Platrès est aujourd’hui une station toujours très prisée des Anglais et elle offre une multitude d’hôtels de style colonial. Parmi ceux-ci, le Forest Park hébergea Indira Gandhi, le roi Farouk d’Egypte ou encore Daphné Du Maurier.

Retraite monacale

A 1500 mètres d’altitude, l’opulent monastère de Kykko, centre de l’orthodoxie chypriote, domine la vallée des Cèdres. Il ploie sous les trésors ancestraux et possède de nombreux biens immobiliers disséminés à travers l’île. Les moines se chargent eux-mêmes des visites avec l’efficacité de businessmen confirmés. Au XIe siècle, l’empereur Alexis Comnène, ému par la dévotion d’un ermite qui vivait sur les lieux, fit don à l’homme d’une des trois icônes de la Vierge réalisées, dit-on, par saint Luc en personne. L’icône, recouverte d’un masque d’argent depuis 1576, fait ici l’objet d’un véritable culte.

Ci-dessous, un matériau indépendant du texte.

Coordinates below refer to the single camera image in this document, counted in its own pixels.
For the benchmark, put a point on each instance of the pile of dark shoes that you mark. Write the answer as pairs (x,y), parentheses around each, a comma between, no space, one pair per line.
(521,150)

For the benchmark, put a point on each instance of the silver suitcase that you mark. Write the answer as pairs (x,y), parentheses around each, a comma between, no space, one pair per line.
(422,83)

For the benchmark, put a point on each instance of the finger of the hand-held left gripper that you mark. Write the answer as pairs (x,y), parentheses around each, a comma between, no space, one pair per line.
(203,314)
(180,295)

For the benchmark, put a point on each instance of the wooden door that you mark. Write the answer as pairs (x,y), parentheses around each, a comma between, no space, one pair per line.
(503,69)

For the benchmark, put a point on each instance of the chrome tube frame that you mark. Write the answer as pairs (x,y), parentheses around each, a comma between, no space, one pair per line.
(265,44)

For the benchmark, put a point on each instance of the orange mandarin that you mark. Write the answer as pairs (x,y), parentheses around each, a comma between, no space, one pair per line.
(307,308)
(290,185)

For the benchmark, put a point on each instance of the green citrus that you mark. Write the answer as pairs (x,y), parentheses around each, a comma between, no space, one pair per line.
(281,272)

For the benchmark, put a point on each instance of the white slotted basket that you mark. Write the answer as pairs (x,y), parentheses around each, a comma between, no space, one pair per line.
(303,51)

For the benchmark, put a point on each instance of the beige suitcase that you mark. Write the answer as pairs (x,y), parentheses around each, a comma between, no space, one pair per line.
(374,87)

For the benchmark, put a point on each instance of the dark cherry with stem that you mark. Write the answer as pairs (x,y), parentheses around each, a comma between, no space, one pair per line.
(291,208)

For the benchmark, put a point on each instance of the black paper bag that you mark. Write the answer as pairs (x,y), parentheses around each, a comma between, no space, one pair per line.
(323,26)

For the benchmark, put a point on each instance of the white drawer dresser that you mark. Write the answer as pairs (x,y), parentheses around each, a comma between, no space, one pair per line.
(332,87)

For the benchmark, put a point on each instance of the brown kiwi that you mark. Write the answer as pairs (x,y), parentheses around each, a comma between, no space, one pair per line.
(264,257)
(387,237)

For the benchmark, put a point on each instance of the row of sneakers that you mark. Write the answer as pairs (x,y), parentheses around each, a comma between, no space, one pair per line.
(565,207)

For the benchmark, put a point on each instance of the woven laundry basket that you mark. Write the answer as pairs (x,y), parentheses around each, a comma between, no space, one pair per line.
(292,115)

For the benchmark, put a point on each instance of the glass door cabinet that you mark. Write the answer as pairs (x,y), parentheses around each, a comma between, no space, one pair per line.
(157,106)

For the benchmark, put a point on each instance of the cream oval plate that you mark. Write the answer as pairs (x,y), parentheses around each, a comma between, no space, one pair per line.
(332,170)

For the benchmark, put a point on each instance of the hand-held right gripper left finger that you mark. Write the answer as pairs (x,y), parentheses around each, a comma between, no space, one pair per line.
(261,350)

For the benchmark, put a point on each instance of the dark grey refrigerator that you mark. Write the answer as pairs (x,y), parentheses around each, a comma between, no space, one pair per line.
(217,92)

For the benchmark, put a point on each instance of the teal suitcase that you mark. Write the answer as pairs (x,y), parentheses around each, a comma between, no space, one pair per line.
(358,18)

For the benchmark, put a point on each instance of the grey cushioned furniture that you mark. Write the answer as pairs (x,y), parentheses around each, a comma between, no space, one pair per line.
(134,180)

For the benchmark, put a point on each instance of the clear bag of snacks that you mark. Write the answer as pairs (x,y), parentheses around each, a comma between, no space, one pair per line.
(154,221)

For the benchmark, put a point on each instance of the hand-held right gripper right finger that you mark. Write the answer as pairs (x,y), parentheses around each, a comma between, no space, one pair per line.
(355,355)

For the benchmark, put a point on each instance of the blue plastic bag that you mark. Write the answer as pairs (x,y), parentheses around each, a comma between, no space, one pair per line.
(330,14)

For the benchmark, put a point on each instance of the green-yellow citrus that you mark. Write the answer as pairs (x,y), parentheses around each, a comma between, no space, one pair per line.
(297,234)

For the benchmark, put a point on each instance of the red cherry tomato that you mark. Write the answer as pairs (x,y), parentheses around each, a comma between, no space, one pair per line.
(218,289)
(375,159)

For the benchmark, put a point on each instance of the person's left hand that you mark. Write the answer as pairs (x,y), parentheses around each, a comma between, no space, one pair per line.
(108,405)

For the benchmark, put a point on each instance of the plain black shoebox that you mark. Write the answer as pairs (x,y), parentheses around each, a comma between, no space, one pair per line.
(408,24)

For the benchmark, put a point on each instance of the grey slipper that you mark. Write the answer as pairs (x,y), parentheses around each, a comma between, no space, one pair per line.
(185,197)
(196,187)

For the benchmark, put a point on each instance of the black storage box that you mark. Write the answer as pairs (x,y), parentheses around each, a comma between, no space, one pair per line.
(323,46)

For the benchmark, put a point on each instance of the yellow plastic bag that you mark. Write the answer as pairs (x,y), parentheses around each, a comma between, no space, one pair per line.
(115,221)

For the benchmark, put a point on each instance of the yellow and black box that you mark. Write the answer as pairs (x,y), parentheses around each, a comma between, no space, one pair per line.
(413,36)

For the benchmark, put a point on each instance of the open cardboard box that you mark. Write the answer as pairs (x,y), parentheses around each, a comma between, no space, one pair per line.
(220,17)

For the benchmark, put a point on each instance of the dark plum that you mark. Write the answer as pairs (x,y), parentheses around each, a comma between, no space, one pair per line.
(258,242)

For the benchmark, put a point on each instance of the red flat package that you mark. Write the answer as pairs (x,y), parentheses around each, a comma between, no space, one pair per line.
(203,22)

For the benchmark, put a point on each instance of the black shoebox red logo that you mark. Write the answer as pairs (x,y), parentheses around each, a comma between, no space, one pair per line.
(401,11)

Non loin de là repose Monseigneur Makarios III, ancien président de la république et symbole de l’indépendance chypriote, disparu en 1977. Sa tombe sobre, taillée dans le roc est gardée par deux soldats.

A dix kilomètres au sud de Platrès, dans les ruelles chichement pavées du village d’Omodos, les habitants ouvrent leur porte sur des ateliers d’icônes, bradent du miel, des bijoux d’argent, des tissus brodés. Le traditionnel vin de la Commanderie, un breuvage sirupeux, est servi dans l’unique café du village avec biscuits salés.

La cicatrice de Nicosie

Nicosie, la capitale, fondée en pleine période franque, est scindée par la fameuse ligne verte, une frontière de cessez-le-feu contrôlée par les forces de l’ONU. Cette incroyable cicatrice barbelée fend les artères commerçantes de la partie sud de la ville. Au-delà des grillages, on peut entr’apercevoir de nombreux bâtiments délabrés, des églises en ruine et, ici et là, des soldats de faction. Pour distinguer les principaux vestiges de l’époque franque comme la cathédrale Sainte-Sophie, concentrés dans la partie nord de la ville (Lefkosia), il est impératif de prendre de l’altitude sur les collines avoisinantes.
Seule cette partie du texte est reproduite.